REQUIRED ACTION
Among the records below, find each line bearing the word "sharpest" and copy it.

DATA FOR THIS EXERCISE
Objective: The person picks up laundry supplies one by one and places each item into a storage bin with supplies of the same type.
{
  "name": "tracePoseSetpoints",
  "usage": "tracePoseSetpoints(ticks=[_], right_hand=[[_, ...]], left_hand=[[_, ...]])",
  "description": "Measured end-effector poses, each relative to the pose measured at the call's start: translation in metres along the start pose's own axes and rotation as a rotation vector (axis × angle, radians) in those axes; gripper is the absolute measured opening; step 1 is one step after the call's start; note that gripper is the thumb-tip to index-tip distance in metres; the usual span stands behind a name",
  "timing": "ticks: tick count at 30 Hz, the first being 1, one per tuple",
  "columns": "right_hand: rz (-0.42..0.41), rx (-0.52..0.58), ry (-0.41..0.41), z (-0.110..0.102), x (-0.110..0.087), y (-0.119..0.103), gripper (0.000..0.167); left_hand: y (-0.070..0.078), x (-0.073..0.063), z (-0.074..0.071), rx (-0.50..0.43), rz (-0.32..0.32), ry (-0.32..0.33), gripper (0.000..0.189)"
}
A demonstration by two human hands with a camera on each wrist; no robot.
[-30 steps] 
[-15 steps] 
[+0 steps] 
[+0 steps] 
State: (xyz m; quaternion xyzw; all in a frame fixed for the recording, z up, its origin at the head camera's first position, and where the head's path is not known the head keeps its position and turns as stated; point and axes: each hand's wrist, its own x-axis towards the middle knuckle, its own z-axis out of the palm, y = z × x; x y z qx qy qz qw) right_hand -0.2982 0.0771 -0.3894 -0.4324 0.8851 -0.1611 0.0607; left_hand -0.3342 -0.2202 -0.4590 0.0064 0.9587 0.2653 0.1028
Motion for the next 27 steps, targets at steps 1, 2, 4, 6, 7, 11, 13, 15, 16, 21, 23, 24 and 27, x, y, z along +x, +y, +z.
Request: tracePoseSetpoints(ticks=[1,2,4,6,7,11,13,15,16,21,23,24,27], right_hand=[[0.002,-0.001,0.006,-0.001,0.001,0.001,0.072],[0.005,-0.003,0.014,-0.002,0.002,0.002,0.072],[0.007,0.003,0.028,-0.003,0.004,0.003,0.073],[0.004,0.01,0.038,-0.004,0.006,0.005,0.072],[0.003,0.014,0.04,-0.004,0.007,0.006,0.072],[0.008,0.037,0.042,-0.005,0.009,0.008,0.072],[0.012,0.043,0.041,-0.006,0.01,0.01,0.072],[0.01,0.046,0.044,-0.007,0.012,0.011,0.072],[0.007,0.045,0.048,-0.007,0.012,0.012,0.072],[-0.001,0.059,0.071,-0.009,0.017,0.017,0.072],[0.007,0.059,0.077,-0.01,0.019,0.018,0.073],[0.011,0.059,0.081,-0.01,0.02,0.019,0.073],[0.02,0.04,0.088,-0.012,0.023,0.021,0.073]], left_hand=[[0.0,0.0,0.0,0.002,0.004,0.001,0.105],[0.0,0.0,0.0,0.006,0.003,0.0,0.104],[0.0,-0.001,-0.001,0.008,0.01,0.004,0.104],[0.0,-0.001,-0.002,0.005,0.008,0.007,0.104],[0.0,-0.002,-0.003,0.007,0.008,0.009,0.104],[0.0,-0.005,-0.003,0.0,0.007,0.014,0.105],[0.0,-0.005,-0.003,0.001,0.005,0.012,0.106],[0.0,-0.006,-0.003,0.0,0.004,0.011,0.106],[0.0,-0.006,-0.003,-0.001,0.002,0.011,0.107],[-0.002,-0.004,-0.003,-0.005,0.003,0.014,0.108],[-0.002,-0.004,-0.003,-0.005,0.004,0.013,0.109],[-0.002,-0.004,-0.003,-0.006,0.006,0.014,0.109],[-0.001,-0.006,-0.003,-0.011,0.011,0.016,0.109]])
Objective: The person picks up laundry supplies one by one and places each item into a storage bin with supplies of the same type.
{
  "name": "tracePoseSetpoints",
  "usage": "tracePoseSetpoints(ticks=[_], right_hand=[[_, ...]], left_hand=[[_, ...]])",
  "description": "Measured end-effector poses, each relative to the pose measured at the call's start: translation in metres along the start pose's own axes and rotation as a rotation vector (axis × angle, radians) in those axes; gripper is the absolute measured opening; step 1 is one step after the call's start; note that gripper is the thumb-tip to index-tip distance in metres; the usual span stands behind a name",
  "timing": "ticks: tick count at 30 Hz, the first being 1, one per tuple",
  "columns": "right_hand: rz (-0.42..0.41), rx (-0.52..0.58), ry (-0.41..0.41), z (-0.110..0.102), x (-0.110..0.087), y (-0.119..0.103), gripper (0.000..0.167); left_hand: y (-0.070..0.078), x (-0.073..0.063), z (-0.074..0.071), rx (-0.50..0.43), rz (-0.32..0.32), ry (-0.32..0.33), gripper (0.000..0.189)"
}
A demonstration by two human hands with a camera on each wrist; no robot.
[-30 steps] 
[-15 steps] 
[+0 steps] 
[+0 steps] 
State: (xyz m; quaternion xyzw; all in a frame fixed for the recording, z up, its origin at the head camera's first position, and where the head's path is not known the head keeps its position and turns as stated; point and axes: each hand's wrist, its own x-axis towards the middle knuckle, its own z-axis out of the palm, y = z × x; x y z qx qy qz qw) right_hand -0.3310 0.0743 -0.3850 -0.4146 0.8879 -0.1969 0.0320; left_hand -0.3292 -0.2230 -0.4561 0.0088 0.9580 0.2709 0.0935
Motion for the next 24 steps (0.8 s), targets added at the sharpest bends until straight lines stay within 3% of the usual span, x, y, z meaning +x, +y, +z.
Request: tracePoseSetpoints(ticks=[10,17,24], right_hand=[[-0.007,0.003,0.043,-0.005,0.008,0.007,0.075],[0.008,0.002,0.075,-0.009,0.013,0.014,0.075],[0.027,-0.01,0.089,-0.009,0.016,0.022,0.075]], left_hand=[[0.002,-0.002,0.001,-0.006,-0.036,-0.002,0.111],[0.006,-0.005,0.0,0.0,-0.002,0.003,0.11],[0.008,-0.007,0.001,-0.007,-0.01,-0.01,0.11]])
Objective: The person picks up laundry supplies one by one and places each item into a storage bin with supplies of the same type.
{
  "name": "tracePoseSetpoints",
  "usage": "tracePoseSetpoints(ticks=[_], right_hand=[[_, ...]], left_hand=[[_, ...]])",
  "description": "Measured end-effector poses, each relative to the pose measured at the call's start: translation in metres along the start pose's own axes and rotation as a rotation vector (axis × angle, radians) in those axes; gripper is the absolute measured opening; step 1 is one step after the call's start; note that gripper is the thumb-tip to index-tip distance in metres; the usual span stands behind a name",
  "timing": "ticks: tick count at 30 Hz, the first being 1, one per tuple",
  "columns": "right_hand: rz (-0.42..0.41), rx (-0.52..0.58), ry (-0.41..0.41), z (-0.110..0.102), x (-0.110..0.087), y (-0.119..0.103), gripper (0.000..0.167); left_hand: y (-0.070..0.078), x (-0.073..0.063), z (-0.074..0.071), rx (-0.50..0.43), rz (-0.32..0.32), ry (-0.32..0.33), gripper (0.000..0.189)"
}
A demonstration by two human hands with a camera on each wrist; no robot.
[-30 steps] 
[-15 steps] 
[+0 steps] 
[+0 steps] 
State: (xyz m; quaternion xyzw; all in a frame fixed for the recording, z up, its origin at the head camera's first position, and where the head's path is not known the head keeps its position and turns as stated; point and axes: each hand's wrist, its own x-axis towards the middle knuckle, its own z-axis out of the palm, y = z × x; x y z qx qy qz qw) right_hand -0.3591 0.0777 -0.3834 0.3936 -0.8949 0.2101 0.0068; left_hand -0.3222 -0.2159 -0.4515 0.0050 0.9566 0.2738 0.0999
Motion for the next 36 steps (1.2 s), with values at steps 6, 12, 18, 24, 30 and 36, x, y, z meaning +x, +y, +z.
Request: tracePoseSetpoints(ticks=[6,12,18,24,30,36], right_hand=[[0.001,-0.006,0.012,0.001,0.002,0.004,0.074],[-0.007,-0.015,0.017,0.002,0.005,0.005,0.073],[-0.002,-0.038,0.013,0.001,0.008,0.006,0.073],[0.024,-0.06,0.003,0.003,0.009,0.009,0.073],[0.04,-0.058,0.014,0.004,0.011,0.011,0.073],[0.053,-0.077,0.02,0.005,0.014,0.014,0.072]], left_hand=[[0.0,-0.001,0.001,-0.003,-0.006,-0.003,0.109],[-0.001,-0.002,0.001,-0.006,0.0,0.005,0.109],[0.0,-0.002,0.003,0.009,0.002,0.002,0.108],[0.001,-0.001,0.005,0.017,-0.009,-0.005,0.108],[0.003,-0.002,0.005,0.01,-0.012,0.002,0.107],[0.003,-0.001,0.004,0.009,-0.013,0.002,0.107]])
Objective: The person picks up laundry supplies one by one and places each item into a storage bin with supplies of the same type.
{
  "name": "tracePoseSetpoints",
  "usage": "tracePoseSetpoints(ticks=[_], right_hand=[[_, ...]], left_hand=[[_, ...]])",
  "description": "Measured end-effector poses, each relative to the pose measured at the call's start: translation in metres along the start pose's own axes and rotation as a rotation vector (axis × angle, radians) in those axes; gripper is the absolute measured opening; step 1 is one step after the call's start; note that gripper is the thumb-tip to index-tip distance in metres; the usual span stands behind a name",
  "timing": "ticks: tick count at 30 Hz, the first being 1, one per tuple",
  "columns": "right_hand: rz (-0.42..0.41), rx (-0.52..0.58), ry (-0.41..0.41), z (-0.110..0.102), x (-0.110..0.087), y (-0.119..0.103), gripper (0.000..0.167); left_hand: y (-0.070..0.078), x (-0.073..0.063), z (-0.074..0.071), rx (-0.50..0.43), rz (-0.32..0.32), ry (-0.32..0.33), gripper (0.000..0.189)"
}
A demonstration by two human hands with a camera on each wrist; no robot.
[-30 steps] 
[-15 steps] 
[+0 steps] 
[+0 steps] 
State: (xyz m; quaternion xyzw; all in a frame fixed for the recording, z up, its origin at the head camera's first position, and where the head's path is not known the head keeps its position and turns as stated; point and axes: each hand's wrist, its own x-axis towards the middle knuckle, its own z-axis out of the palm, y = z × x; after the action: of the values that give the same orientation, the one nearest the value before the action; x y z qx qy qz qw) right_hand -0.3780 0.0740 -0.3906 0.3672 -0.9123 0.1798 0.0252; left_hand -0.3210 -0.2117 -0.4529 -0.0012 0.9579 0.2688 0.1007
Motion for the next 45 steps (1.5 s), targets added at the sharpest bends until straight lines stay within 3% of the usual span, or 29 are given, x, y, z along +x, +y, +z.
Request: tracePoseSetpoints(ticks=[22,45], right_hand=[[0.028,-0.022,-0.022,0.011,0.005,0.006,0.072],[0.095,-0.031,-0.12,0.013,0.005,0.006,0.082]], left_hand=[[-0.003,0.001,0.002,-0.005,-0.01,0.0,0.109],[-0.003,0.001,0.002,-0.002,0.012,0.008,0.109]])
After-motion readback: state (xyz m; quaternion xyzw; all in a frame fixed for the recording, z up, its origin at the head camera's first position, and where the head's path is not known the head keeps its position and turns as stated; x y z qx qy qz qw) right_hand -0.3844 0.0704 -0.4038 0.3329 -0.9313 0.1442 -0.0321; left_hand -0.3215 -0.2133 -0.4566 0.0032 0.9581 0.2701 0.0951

ANSWER TO THIS PROBLEM
Motion for the next 24 steps (0.8 s), targets added at the sharpest bends until straight lines stay within 3% of the usual span, x, y, z meaning +x, +y, +z.
Motion for the next 45 steps (1.5 s), targets added at the sharpest bends until straight lines stay within 3% of the usual span, or 29 are given, x, y, z along +x, +y, +z.

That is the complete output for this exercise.